# Jigging rod for a JX



## AdamTXG (Aug 31, 2012)

Well, I know this topic has been covered but I've researched myself blue in the face and I'm still unsure, so I figured I'd ask and see what you guys think.

I need a rod for an Avet JX loaded with 65lb braid. I've narrowed it down to a budget friendly FTU Hopper or Sea Magic but I'm not sure which model would suit me best. I would be using 6 - 10 oz jigs for blackfin & yellowfin tuna at night; grouper, AJ and whatever else wants to eat a jig during the day.


----------



## justindfish (Aug 12, 2005)

Look at the pinnacle marine spiral. 

Sent from my Nexus 7 using Tapatalk 4


----------



## ssteel069 (Mar 7, 2009)

Sea Magic is the better rod.
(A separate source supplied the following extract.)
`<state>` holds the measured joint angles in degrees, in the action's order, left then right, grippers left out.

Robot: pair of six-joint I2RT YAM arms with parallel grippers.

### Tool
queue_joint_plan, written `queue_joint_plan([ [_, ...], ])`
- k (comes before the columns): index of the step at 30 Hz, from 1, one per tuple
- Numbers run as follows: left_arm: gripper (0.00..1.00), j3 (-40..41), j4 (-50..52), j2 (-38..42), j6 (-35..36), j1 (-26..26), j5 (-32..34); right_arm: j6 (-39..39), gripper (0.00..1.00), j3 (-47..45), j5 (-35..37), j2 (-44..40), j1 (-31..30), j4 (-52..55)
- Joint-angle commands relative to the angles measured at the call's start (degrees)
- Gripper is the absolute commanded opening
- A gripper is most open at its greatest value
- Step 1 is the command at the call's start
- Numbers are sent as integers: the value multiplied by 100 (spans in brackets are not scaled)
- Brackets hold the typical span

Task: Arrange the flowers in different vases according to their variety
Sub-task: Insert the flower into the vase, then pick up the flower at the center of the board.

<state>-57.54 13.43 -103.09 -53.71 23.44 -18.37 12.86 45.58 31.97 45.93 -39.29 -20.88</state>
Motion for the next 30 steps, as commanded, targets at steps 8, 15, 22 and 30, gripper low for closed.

Take a look at the Okuma Cedros, super nice for the money!!


----------



## Caughtonacrab (Jul 6, 2013)

Seeker hercules 60h 70h or the xh if your gonna bottomfish too. A bit heavy but if you want the backbone to match the drag for the jx and the capability to turn something big or go to a heavier jig.


----------



## saltwater4life (Aug 5, 2010)

justindfish said:


> Look at the pinnacle marine spiral.
> 
> Sent from my Nexus 7 using Tapatalk 4


X2 I bought the 2 piece with metal detachable butt and it is awesome. Just got back from Venice couple weeks ago and used it pairs with a talica 20 and it put a hurtin on a couple 65-70 lb YF, 7 ft shark(possibly dusky), and many many blackfin. Awesome power and great feel. Id buy another

http://www.thehulltruth.com/fishing...d-loader-load-test-video-pinnacle-marine.html

I also have a sea magic rod. Good stuff too. Its just a hit or miss if Chris has what you need in stock


----------



## AdamTXG (Aug 31, 2012)

Hmm interesting, I suppose I have more researching to do now. But I was also wondering what gram rating would work best for me? 400g maybe?


----------



## ksong (Jun 30, 2004)

For tuna, I seldom use heavier than 300g even for several hundred lb tuna 
for blackfin, I sometimes use 3 0 4 oz small jigs and rarely use heavier than 200g for them.

For rod, I would use light rods rated 200g or 250g for more fun.


----------



## SpottedAg (Jun 16, 2010)

I run a see magic tuna hunter special and jx with 80# braid. It's not for sale for the simple fact that I love it. Has the backbone to turn fish and tip to jig. Hopper has had some reliability issues in the past, but still great rods. 

I vote sea magic.


----------